### Work required
Print the full listing exactly.

### Given material
-=-=-

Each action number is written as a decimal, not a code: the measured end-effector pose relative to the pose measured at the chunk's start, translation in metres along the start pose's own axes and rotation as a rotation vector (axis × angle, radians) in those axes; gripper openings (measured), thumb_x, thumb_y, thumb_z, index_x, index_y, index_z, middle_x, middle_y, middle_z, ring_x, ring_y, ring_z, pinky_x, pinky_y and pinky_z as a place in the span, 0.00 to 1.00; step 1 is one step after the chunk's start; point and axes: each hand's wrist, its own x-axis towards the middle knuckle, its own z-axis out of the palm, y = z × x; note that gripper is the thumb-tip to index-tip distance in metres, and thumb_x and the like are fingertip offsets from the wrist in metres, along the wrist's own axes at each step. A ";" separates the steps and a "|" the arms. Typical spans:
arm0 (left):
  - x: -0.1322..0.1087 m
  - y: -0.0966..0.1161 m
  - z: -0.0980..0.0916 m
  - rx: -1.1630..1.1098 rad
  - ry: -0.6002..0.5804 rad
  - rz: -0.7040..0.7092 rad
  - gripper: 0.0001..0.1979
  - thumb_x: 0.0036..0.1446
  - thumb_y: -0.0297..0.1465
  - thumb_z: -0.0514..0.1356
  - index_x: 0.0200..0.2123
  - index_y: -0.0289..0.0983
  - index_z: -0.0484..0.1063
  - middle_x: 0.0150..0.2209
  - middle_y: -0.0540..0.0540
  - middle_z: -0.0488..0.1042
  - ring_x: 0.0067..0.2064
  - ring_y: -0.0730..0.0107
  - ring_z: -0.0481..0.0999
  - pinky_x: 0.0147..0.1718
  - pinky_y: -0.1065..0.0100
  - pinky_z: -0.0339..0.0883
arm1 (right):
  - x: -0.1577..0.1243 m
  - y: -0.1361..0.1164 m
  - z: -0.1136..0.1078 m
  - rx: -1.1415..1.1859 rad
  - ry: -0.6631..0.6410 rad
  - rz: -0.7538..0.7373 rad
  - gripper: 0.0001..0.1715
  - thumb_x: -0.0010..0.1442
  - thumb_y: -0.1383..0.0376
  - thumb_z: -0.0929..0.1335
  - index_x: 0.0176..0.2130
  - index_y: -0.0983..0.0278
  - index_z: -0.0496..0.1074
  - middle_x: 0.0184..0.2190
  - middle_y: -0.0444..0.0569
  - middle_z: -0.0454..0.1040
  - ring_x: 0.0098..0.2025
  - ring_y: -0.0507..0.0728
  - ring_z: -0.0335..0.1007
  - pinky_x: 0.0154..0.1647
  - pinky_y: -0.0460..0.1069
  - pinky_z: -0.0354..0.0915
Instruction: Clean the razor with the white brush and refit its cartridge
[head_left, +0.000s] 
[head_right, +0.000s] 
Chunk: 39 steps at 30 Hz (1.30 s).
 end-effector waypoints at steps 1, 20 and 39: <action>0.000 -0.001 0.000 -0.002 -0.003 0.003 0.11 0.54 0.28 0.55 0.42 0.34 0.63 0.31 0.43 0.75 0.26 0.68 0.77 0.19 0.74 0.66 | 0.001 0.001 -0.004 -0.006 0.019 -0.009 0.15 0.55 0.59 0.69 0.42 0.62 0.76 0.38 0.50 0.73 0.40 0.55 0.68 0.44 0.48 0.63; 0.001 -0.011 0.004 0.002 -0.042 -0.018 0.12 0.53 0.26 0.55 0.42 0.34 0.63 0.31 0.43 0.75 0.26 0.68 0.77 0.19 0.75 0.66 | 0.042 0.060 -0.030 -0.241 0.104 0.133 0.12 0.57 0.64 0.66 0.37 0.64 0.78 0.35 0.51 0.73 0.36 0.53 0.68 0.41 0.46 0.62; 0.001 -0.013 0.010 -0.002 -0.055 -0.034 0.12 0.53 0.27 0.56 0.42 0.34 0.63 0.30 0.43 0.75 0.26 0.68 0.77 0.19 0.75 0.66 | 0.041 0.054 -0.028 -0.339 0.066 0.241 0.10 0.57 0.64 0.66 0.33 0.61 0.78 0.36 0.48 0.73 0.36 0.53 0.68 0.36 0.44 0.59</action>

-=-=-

### Response area
Each action number is written as a decimal, not a code: the measured end-effector pose relative to the pose measured at the chunk's start, translation in metres along the start pose's own axes and rotation as a rotation vector (axis × angle, radians) in those axes; gripper openings (measured), thumb_x, thumb_y, thumb_z, index_x, index_y, index_z, middle_x, middle_y, middle_z, ring_x, ring_y, ring_z, pinky_x, pinky_y and pinky_z as a place in the span, 0.00 to 1.00; step 1 is one step after the chunk's start; point and axes: each hand's wrist, its own x-axis towards the middle knuckle, its own z-axis out of the palm, y = z × x; note that gripper is the thumb-tip to index-tip distance in metres, and thumb_x and the like are fingertip offsets from the wrist in metres, along the wrist's own axes at each step. A ";" separates the steps and a "|" the arms. Typical spans:
arm0 (left):
  - x: -0.1322..0.1087 m
  - y: -0.0966..0.1161 m
  - z: -0.0980..0.0916 m
  - rx: -1.1630..1.1098 rad
  - ry: -0.6002..0.5804 rad
  - rz: -0.7040..0.7092 rad
  - gripper: 0.0001..0.1979
  - thumb_x: 0.0036..0.1446
  - thumb_y: -0.0297..0.1465
  - thumb_z: -0.0514..0.1356
  - index_x: 0.0200..0.2123
  - index_y: -0.0289..0.0983
  - index_z: -0.0484..0.1063
  - middle_x: 0.0150..0.2209
  - middle_y: -0.0540..0.0540
  - middle_z: -0.0488..0.1042
  - ring_x: 0.0067..0.2064
  - ring_y: -0.0730..0.0107
  - ring_z: -0.0481..0.0999
  - pinky_x: 0.0147..0.1718
  - pinky_y: -0.1065..0.0100
  - pinky_z: -0.0339..0.0883
arm1 (right):
  - x: -0.1577..0.1243 m
  - y: -0.1361..0.1164 m
  - z: -0.1136..0.1078 m
  - rx: -1.1415..1.1859 rad
  - ry: -0.6631..0.6410 rad
  - rz: -0.7538..0.7373 rad
  - gripper: 0.0001..0.1715
  - thumb_x: -0.0010..0.1442
  - thumb_y: -0.1383..0.0376
  - thumb_z: -0.0929..0.1335
  - index_x: 0.0176..0.2130
  - index_y: -0.0983..0.0278
  - index_z: -0.0496..0.1074
  - middle_x: 0.0184..0.2190
  - middle_y: -0.0444..0.0569
  - middle_z: -0.0454..0.1040
  - ring_x: 0.0098..0.2025
  - ring_y: -0.0507..0.0728
  - ring_z: -0.0335..0.1007
  - pinky_x: 0.0154..0.1647
  - pinky_y: -0.0460..0.1069
  - pinky_z: -0.0354..0.0915
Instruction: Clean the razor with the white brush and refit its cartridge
[head_left, +0.000s] 
[head_right, +0.000s] 
Chunk: 39 steps at 30 Hz (1.30 s).
 end-effector waypoints at steps 1, 20 and 39: <action>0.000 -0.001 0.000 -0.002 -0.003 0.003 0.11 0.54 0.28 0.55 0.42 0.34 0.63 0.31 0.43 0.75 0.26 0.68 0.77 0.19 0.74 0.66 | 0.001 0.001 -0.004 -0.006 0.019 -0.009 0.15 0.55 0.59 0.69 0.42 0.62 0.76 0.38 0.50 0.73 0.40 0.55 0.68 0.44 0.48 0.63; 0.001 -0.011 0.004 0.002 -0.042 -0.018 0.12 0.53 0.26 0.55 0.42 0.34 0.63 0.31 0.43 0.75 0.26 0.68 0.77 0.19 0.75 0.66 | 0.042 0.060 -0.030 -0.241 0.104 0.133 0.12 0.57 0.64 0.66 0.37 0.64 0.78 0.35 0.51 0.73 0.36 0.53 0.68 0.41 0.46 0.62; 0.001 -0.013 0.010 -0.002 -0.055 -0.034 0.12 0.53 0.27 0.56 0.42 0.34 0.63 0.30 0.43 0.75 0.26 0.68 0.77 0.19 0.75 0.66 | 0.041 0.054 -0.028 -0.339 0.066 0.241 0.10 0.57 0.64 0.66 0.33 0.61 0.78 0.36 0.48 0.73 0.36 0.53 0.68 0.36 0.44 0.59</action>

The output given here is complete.